◆ TASK STATEMENT: Leave the images aside and repeat the whole listing exactly.

◆ DATA SHOWN:
*** Block opens ***
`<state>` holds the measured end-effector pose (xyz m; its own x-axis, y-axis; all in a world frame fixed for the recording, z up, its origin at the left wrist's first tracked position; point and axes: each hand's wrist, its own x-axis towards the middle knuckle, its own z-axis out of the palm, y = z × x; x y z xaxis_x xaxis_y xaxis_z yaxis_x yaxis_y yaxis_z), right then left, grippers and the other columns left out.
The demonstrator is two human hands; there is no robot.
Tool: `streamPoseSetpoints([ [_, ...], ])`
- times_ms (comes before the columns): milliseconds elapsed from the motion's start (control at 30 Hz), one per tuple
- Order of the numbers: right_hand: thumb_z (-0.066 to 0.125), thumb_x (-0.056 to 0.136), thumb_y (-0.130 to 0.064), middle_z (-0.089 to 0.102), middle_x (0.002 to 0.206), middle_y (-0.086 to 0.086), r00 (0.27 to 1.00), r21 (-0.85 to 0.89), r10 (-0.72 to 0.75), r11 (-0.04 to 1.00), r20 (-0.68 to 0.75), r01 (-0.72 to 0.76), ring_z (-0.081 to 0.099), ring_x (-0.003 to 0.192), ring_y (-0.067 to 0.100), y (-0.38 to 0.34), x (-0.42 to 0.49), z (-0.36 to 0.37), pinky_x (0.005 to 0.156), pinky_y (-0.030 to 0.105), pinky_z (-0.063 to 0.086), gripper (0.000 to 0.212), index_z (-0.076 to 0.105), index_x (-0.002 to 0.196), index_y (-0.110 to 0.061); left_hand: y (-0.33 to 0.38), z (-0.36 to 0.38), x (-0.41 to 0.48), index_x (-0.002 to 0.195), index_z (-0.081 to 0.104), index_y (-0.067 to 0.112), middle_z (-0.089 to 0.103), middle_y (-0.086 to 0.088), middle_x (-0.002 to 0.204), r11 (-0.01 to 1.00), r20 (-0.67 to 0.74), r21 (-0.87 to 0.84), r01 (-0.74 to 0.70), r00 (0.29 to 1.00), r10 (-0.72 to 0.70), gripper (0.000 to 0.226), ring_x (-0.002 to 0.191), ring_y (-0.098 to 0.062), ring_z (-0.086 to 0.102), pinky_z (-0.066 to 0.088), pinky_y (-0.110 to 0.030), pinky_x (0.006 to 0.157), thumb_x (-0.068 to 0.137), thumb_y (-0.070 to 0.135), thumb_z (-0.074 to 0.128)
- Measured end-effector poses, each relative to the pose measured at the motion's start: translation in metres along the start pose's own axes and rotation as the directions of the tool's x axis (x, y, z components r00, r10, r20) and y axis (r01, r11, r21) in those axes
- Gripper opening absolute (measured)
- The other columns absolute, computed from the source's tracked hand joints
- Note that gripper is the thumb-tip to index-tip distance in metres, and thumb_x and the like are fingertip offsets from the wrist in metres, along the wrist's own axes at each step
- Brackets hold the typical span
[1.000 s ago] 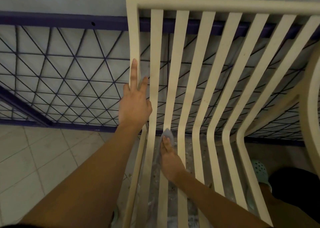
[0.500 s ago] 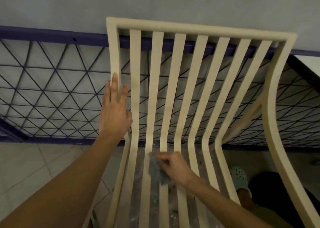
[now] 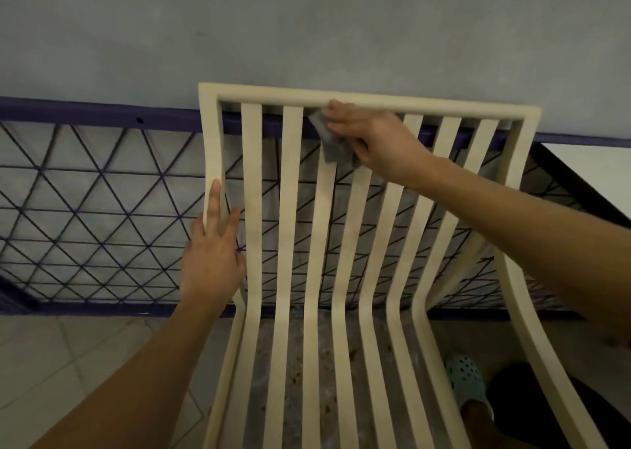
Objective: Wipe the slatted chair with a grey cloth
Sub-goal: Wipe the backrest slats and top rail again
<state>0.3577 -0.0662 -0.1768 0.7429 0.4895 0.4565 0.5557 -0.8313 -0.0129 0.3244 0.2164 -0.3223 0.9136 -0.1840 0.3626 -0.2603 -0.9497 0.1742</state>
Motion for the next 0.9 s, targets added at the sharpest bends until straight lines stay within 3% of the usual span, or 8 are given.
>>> streamPoseSetpoints([
  [100,0.058,0.084,0.014,0.041,0.151,0.015,0.993,-0.117,-0.055,0.991,0.102,0.067,0.032,0.144,0.033,0.014,-0.012,0.026,0.113,0.055,0.034,0.055,0.052,0.137,0.0,0.004,-0.002,-0.001,0.15,0.03,0.02,-0.029,0.001,0.159,1.0,0.001,0.017,0.007,1.0,-0.007,0.077,0.124,-0.034,0.038,0.056,-0.043,0.081,0.083,0.015,0.066],
  [267,0.037,0.09,0.004,0.01,0.164,0.007,0.989,-0.207,-0.037,0.976,0.143,0.067,0.003,0.152,0.024,0.001,-0.04,0.069,0.124,0.039,0.006,0.069,0.02,0.155,-0.009,0.002,-0.003,-0.002,0.15,0.03,0.021,-0.029,0.0,0.159,1.0,0.011,0.019,-0.006,1.0,0.006,0.076,0.115,-0.032,0.041,0.056,-0.037,0.072,0.083,0.014,0.065],
  [400,0.042,0.087,0.006,0.0,0.165,0.008,0.986,-0.23,-0.047,0.97,0.158,0.083,-0.005,0.152,0.024,-0.006,-0.06,0.103,0.124,0.045,0.009,0.078,0.01,0.157,-0.01,0.004,-0.003,-0.002,0.149,0.032,0.021,-0.028,0.0,0.159,1.0,0.005,0.023,-0.014,1.0,0.014,0.073,0.114,-0.031,0.041,0.055,-0.036,0.07,0.084,0.014,0.064],
  [533,0.046,0.086,0.002,0.003,0.165,0.005,0.979,-0.203,-0.058,0.974,0.194,0.098,-0.005,0.152,0.023,-0.016,-0.081,0.139,0.123,0.045,0.004,0.077,0.016,0.156,-0.011,0.003,-0.002,-0.001,0.147,0.036,0.022,-0.029,0.001,0.159,1.0,0.009,0.025,-0.009,1.0,0.008,0.069,0.116,-0.03,0.041,0.056,-0.035,0.068,0.084,0.013,0.063],
  [767,0.057,0.085,-0.007,0.013,0.164,0.005,0.957,-0.328,-0.056,0.932,0.285,0.152,0.003,0.152,0.022,-0.028,-0.105,0.182,0.122,0.05,0.003,0.075,0.027,0.153,-0.011,-0.001,-0.003,-0.002,0.145,0.04,0.023,-0.029,0.002,0.159,1.0,0.006,-0.004,-0.025,1.0,0.025,0.067,0.116,-0.031,0.042,0.056,-0.036,0.069,0.083,0.009,0.063],
  [900,0.065,0.079,-0.004,0.037,0.156,0.0,0.934,-0.316,-0.17,0.909,0.313,0.271,0.024,0.148,0.017,-0.019,-0.093,0.161,0.119,0.049,0.014,0.062,0.055,0.138,-0.019,-0.002,-0.004,-0.003,0.143,0.042,0.023,-0.029,0.001,0.159,1.0,0.011,0.006,-0.031,0.999,0.031,0.065,0.115,-0.03,0.041,0.056,-0.036,0.07,0.083,0.01,0.065],
])
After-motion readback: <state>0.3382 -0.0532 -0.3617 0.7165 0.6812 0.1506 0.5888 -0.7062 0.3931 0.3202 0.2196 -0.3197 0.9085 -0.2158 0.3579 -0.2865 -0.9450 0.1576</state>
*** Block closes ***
◆ REPLY:
`<state>` holds the measured end-effector pose (xyz m; its own x-axis, y-axis; all in a world frame fixed for the recording, z up, its origin at the left wrist's first tracked position; point and axes: each hand's wrist, its own x-axis towards the middle knuckle, its own z-axis out of the palm, y = z × x; x y z xaxis_x xaxis_y xaxis_z yaxis_x yaxis_y yaxis_z), right then left, grippers and the other columns left out.
The demonstrator is two human hands; there is no robot.
Tool: `streamPoseSetpoints([ [_, ...], ])`
- times_ms (comes before the columns): milliseconds elapsed from the motion's start (control at 30 Hz), one per tuple
- Order of the numbers: right_hand: thumb_z (-0.066 to 0.125), thumb_x (-0.056 to 0.136), thumb_y (-0.130 to 0.064), middle_z (-0.089 to 0.102), middle_x (0.002 to 0.206), middle_y (-0.086 to 0.086), r00 (0.27 to 1.00), r21 (-0.85 to 0.89), r10 (-0.72 to 0.75), r11 (-0.04 to 1.00), r20 (-0.68 to 0.75), r01 (-0.72 to 0.76), ring_z (-0.081 to 0.099), ring_x (-0.003 to 0.192), ring_y (-0.067 to 0.100), y (-0.38 to 0.34), x (-0.42 to 0.49), z (-0.36 to 0.37), pinky_x (0.005 to 0.156), pinky_y (-0.030 to 0.105), pinky_z (-0.063 to 0.086), gripper (0.000 to 0.212), index_z (-0.076 to 0.105), index_x (-0.002 to 0.196), index_y (-0.110 to 0.061); left_hand: y (-0.33 to 0.38), z (-0.36 to 0.38), x (-0.41 to 0.48), index_x (-0.002 to 0.195), index_z (-0.081 to 0.104), index_y (-0.067 to 0.112), middle_z (-0.089 to 0.103), middle_y (-0.086 to 0.088), middle_x (-0.002 to 0.204), r11 (-0.01 to 1.00), r20 (-0.67 to 0.74), r21 (-0.87 to 0.84), r01 (-0.74 to 0.70), r00 (0.29 to 1.00), r10 (-0.72 to 0.70), gripper (0.000 to 0.226), ring_x (-0.002 to 0.191), ring_y (-0.098 to 0.062), ring_z (-0.086 to 0.102), pinky_z (-0.066 to 0.088), pinky_y (-0.110 to 0.030), pinky_x (0.006 to 0.157), thumb_x (-0.068 to 0.137), thumb_y (-0.070 to 0.135), thumb_z (-0.074 to 0.128)
- Measured end-effector poses, each relative to the pose measured at the motion's start: translation in metres along the start pose's own axes and rotation as the directions of the tool's x axis (x, y, z components r00, r10, r20) and y axis (r01, r11, r21) in those axes
- Gripper opening absolute (measured)
- The other columns absolute, computed from the source's tracked hand joints
- Note that gripper is the thumb-tip to index-tip distance in metres, and thumb_x and the like are fingertip offsets from the wrist in metres, along the wrist's own axes at each step
- Brackets hold the typical span
[1.000 s ago] 
[0.500 s ago] 
[now] 
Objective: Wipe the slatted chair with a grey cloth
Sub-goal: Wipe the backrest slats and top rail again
<state>0.3577 -0.0662 -0.1768 0.7429 0.4895 0.4565 0.5557 -0.8313 -0.0129 0.3244 0.2164 -0.3223 0.9136 -0.1840 0.3626 -0.2603 -0.9497 0.1742</state>
Motion for the next 0.9 s, targets added at the sharpest bends until straight lines stay within 3% of the usual span, or 8 are given.
>>> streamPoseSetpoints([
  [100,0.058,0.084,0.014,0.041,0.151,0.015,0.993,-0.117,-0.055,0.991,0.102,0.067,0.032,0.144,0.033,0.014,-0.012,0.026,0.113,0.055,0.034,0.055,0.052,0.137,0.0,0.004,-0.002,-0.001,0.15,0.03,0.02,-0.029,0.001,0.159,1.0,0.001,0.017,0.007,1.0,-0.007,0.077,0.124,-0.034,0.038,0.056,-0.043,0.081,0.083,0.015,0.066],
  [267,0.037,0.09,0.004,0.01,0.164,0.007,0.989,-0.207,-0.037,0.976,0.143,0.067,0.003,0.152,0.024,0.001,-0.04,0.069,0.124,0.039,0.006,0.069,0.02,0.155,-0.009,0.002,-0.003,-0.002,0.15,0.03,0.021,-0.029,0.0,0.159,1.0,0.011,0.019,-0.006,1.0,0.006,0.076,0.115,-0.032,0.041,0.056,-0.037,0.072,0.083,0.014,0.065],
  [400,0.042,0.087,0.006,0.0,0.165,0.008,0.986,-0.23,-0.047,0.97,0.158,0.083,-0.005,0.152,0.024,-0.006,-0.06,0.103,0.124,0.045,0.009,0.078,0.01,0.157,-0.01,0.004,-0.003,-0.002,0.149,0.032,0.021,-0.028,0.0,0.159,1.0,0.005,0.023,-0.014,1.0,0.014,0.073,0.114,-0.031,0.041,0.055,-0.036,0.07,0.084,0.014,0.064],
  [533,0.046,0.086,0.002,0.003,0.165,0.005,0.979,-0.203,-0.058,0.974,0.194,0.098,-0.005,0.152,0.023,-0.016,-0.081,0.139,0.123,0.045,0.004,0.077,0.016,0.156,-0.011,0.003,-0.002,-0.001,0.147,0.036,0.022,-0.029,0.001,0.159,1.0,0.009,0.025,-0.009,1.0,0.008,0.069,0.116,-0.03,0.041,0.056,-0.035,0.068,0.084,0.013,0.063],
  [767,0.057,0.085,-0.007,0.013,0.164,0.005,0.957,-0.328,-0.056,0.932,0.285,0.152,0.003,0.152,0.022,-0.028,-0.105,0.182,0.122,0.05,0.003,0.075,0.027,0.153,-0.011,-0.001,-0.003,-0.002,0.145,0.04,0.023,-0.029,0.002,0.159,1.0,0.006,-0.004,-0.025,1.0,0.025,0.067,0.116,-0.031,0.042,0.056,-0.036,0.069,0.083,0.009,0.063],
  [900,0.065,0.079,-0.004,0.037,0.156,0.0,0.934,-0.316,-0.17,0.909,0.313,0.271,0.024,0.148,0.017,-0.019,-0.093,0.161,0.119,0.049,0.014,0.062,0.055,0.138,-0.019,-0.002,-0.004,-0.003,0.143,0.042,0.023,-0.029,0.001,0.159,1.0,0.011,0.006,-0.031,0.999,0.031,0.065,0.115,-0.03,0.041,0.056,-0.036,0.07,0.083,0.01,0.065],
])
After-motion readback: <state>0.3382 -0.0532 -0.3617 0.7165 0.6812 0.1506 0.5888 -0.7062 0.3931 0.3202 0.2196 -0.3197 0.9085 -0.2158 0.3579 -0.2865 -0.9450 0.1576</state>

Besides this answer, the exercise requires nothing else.